そのほかにも飯豊まりえちゃん、内田理央ちゃん、城田優くん、近藤芳正さん、岩松了さんなど、ちょっとしか出てこないバイプレイヤーも豪華で贅沢。
スクールカースト上位の城田くんとかリアルみがすごい。ビジュアルも神がかってた。どっこいしょーどっこいしょーされたビール飲んじゃうシーンは盛大に笑っちゃったけど、城田くんのファンは怒るかもしれないな。
岩松了さんと藤原季節くんのシーンが、私としてはこの作品中のベストアクト。季節くんの鬼気迫る演技と、岩松了さんの飄々とした感じ。静と動を感じるとともに、お2人ともさすがだなと思った。切なさもありつつ、すごく好きなシーン。

そして私が一番大好きなのは、滝藤賢一さんが出てくるシーン。あれはずるいし、このシーンに一緒に出てくる作中のダンスの振り付けも務めたパパイヤ鈴木さんはもっとずるい。
滝藤さんの配役は公式サイト観たらちょっとだけネタバレしてるのかな?声だけで笑ってたところに滝藤さんのビジュアルが来て、更に追いかけるようにやってくるパパイヤ鈴木さん、っていう笑いの連鎖を是非体感していただきたい。

音楽使いに感じるエモさ

主題歌「ゾウはネズミ色」、そして劇中で赤フンダンスの曲として何度も登場する「それが答えだ!」といえばウルフルズ。要所要所で聴こえるトータス松本の声がエモいことエモいこと。それが答えだの「それ」ってなんなんだよ!って、私も吉尾と同じことを思っていたよ。

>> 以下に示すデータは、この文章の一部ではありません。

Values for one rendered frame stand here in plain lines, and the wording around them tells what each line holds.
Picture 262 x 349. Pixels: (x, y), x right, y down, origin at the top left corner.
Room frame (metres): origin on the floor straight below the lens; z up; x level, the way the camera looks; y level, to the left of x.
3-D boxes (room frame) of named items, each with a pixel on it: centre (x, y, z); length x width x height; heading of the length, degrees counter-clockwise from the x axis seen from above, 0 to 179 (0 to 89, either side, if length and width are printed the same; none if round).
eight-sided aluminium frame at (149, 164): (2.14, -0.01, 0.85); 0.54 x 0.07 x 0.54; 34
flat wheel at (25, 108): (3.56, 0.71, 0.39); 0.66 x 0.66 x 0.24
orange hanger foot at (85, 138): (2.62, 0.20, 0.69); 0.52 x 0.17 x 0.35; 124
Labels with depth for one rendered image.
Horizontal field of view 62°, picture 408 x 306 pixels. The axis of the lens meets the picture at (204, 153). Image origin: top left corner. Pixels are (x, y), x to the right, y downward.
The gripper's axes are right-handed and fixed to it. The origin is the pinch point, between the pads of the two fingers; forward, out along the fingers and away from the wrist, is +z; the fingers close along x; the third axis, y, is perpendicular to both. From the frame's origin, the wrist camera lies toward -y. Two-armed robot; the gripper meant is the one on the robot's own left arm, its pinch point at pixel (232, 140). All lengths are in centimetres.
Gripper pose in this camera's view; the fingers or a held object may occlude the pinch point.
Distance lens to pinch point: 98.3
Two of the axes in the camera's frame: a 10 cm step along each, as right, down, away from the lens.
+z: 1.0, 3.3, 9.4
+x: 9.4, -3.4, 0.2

冒頭みんなでカラオケで大合唱するのが太陽族の「誇り」だったり、スピッツの「運命の人」の歌詞が出てきたり。主人公たちはアラサーだけど、実際もう少し上の人たちにガツンと来る音楽が使われていたんじゃないだろうか。正直30代ど真ん中の私にはドンピシャだった。
どうしても成田くんの年齢で主人公たちの年齢を想像していたから、ちょっと選曲古くない?と思っていたら、どうやら松居監督は私と同い年らしい。納得。太陽族とかマジで青春だよね。

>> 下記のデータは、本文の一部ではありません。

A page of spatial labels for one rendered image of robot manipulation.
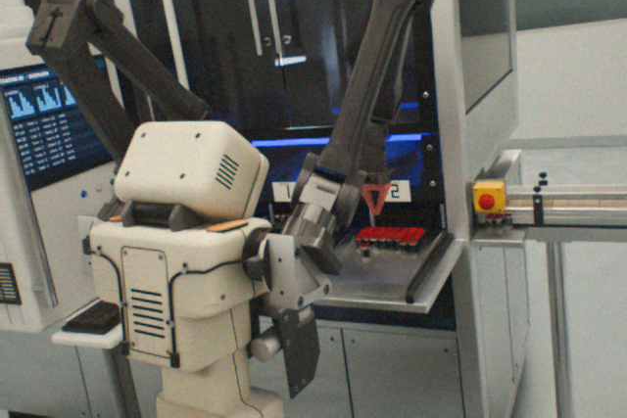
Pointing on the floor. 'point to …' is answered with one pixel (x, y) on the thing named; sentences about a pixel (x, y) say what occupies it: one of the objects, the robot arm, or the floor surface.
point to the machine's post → (458, 178)
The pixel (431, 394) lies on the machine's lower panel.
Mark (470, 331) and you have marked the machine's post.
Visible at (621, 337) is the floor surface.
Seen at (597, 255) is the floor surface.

常々「映画のエンドロールで立つ人とは仲良くなれない」と豪語している私だけど、この映画はエンドロールの途中で立った人を引き留めたくなった。
エンドロール後で追加の映像があるわけじゃない。でも、途中で帰っちゃったら最大のエモを聞き逃してしまうよ。そこでそれはずるいだろ、トータス松本。もしやそれが答えなのか。

結論:良すぎた

映画「くれなずめ」、本当に良かった。たった96分の映画で大満足だったのは、やはり大筋がいいから。
吉尾の死を5人が受け止めていけたのは、やっぱり6人が本当に大切な友達だったからなんだろうな。あのバカやって一緒に笑ってくだらない日々を一緒に過ごした仲間たちが、これから先も簡単に会えて、またなって言えるのは決して当たり前じゃないんだね。

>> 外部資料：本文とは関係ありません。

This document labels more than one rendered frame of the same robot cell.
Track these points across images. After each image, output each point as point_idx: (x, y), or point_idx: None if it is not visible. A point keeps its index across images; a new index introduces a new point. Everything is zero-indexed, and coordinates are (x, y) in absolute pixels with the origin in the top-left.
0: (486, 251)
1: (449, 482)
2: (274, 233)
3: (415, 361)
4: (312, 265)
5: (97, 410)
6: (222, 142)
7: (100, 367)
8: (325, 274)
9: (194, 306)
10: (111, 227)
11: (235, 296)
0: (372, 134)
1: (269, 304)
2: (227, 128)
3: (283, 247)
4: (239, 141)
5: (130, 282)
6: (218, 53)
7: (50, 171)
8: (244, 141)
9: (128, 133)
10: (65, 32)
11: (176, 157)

この映画のタイトル「くれなずめ」は、日が暮れそうで暮れない様子を表す“暮れなずむ”を変化させて命令形にした造語で、「前に進もうとも様々な障害が立ちはだかったままで思い通りに進めない」という意味合いとして使ったと松居監督は言っていたけれど、昼でも夜でもない時間が人生にはあったっていい。思い出す時間があったっていい。

引きずることから逃げるなよ。

だからなんだよ、生きるだけだよ。

劇中のこの二つのセリフと、エンドロールの「Special Thanks いつかまた会える友達に」が私は心に深く刺さった。
あと、死んだ人間を美化しすぎることって結構あるんじゃないかな。そう思うとふと若くして亡くなってしまった同級生の姿が思い浮かんだりして。死に限らずそもそも昔の記憶って、自分の中て結構良いように書き換えるよねと思いつつも、たまにはくれなずむことも必要かもしれない。こういうことを映画を見てからちょくちょく考える私、くれなずんでんなぁ。

あとね、赤フンダンスよりこっぴどい余興、もっとあるって。気を落とすな6人組よ。